Currently, both the quantity and the quality of the public service resources have made considerable progress. With the diversification of supply companies and a lack of cross-border coordination, the resource assignment has become fragmented, which leads to spatial polarization of social resources and a new imbalance between fairness and efficiency (Jin-Hong, 2010). First, the government -based development model of the government has led to functional homogenization in the communities, which leads to redundant provision of the public service (Fielding, 1979), which reduces resource efficiency and even influences the vitality of communities (Klakla et al., 2021). Second, market-oriented resource assignment usually prefers high-ranking regions and strengthens the Matthew effect (Fisher, 1997), intensify problems such as segregation of residential areas and spatial differentiation (MIAO, 2023). Since spatial misconduct between supply and demand are increasingly pronounced, it is essential to restore the balance between fairness and efficiency from a spatial point of view. Existing examinations have recognized the importance of the spatial dimension and proposed various methods for the optimization of additions, which are based on the spatial accessibility (LU & KE, 2018; Toregas et al., 1971). With the spatial heterogeneity of the resource allocation of the public service, similar spatial units can have different offer and demand. This increases the need for a more sophisticated spatial government. Traditional analysis methods have difficulties to record such imbalances in the micro scale and to lack the changes in terms of fairness and efficiency as a reaction to this shift in the contradictions of the care stop.

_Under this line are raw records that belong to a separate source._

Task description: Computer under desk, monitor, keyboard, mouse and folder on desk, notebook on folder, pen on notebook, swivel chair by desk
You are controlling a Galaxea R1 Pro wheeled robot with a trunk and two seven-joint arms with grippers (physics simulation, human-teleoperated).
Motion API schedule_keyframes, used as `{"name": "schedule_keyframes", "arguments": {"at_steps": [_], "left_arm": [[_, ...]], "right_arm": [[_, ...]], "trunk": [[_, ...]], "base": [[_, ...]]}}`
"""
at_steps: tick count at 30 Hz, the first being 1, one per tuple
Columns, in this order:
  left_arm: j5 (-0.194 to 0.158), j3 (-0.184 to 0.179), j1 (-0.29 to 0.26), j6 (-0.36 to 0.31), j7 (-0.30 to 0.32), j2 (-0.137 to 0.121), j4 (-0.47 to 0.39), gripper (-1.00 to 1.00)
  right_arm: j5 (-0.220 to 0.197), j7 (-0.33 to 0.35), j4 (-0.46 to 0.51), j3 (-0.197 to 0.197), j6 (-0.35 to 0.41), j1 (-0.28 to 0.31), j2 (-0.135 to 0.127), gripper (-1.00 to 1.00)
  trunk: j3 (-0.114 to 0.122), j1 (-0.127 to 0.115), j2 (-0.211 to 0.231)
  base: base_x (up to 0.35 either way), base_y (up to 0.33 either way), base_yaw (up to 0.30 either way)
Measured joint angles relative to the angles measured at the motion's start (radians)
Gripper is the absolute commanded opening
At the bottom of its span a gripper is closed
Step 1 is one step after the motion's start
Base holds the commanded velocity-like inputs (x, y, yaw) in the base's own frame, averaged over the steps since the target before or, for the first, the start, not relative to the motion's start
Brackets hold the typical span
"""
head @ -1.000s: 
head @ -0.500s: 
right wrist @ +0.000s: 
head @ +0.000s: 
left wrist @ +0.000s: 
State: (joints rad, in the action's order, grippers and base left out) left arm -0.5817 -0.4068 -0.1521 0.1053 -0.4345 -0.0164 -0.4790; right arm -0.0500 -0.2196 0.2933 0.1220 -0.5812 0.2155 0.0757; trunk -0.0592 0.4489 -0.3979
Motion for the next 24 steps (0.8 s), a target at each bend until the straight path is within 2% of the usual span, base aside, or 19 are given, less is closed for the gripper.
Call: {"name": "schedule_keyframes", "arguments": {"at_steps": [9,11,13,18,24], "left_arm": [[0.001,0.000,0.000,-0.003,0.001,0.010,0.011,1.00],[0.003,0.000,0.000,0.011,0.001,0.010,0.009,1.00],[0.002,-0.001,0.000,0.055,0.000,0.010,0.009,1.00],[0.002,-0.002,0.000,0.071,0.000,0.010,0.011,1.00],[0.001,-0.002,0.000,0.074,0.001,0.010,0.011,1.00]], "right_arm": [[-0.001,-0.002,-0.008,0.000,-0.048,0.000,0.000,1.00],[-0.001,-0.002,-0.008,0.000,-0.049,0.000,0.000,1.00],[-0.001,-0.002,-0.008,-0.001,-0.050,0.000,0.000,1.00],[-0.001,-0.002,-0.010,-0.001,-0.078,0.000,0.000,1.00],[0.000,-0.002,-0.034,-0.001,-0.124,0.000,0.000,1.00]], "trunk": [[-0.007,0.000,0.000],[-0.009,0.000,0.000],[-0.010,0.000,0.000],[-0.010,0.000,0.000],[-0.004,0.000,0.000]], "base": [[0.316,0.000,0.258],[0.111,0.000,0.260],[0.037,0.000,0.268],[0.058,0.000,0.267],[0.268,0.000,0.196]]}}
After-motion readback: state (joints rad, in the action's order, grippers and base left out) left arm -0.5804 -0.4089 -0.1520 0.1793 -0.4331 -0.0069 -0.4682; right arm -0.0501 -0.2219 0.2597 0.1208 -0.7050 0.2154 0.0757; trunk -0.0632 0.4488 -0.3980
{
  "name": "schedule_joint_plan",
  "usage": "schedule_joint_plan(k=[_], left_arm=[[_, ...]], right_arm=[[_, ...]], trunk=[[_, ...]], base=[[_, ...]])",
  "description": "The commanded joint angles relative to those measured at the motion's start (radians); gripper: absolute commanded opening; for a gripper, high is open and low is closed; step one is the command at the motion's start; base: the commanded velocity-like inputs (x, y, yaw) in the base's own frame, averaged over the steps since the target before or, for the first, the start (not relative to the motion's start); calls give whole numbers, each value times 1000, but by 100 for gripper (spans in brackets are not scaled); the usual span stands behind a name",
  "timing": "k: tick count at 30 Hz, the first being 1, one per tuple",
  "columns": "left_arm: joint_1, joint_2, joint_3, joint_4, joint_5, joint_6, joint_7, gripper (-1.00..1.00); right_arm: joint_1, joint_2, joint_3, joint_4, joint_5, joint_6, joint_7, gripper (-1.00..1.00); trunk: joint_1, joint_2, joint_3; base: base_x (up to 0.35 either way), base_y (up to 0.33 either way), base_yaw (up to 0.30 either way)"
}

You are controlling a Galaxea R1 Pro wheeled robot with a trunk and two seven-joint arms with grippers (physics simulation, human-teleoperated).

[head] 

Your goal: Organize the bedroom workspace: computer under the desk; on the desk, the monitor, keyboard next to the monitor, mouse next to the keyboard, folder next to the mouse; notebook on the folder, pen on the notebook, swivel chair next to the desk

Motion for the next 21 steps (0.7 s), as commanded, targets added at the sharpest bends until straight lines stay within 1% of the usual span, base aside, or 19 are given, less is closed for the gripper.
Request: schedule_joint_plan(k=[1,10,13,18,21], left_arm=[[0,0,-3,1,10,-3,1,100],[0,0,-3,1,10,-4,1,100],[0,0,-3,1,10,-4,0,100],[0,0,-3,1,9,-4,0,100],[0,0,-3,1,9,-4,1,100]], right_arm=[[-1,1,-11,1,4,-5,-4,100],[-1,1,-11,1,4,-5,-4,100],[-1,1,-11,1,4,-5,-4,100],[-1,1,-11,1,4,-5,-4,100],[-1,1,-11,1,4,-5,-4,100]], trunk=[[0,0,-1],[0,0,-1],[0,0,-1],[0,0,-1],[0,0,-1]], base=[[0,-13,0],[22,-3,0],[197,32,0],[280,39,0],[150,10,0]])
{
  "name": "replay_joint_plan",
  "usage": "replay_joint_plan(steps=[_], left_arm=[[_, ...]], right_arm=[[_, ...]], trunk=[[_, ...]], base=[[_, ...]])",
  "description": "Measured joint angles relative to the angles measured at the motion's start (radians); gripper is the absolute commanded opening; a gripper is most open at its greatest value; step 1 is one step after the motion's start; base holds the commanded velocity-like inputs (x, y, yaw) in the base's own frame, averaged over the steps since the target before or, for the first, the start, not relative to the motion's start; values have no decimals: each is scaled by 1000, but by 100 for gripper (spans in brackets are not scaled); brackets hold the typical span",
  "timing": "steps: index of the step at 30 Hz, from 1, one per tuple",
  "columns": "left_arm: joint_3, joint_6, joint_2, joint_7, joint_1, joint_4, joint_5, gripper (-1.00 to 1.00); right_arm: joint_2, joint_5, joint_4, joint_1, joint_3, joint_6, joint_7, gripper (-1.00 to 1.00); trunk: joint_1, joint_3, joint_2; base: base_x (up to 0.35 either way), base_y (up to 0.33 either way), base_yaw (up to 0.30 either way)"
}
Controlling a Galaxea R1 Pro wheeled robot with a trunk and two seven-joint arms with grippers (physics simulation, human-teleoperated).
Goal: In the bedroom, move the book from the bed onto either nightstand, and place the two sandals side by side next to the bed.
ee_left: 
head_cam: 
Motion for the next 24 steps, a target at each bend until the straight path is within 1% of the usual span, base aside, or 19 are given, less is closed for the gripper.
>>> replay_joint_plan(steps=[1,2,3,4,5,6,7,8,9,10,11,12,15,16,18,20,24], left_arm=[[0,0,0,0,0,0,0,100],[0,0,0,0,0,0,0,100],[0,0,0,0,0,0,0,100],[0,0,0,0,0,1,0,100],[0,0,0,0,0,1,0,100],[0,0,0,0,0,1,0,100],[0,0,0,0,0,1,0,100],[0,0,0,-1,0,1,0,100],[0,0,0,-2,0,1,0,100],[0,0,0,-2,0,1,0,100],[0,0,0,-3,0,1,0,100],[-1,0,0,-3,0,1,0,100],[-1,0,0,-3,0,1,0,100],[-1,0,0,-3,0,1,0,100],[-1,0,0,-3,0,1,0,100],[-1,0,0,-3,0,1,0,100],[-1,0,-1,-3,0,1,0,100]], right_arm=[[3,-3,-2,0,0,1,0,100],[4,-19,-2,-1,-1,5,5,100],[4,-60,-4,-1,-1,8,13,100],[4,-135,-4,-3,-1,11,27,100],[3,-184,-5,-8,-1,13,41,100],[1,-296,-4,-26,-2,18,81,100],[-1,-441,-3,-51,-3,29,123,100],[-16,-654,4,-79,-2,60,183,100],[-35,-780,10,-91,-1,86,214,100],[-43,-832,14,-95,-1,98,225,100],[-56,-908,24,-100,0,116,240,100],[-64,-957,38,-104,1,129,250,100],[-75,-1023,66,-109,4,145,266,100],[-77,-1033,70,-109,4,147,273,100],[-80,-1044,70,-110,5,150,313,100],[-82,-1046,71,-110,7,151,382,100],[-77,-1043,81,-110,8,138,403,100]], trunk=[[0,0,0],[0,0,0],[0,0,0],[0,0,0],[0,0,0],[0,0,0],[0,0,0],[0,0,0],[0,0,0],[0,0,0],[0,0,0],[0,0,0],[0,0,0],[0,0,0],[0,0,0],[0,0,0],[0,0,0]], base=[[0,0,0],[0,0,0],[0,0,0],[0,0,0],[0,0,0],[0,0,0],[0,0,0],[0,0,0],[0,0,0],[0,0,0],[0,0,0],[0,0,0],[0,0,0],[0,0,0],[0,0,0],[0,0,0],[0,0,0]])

If the core problem of supply and demand changes from a lot of non -agreement too spatially, it disturbs the balance between fairness and efficiency. In order to promote your realignment, this study uses health facilities as an example and determines the following goals: ⅰ) Analyze the interrelation between fairness and efficiency when assigning resources for health promotion and show the dynamic connotations of you; Ⅱ) Determine the evaluation system for the allocation of health facilities at quantitative and spatial level and identify questions of injustice and inefficiency; Ⅲ) Suggest a “Fairness-Efficiency” synergy approach to optimize the allocation of resources for health promotion and the spatial arrangement of health facilities. The aim is to make a contribution to an integrative, efficient and sustainable healthy city.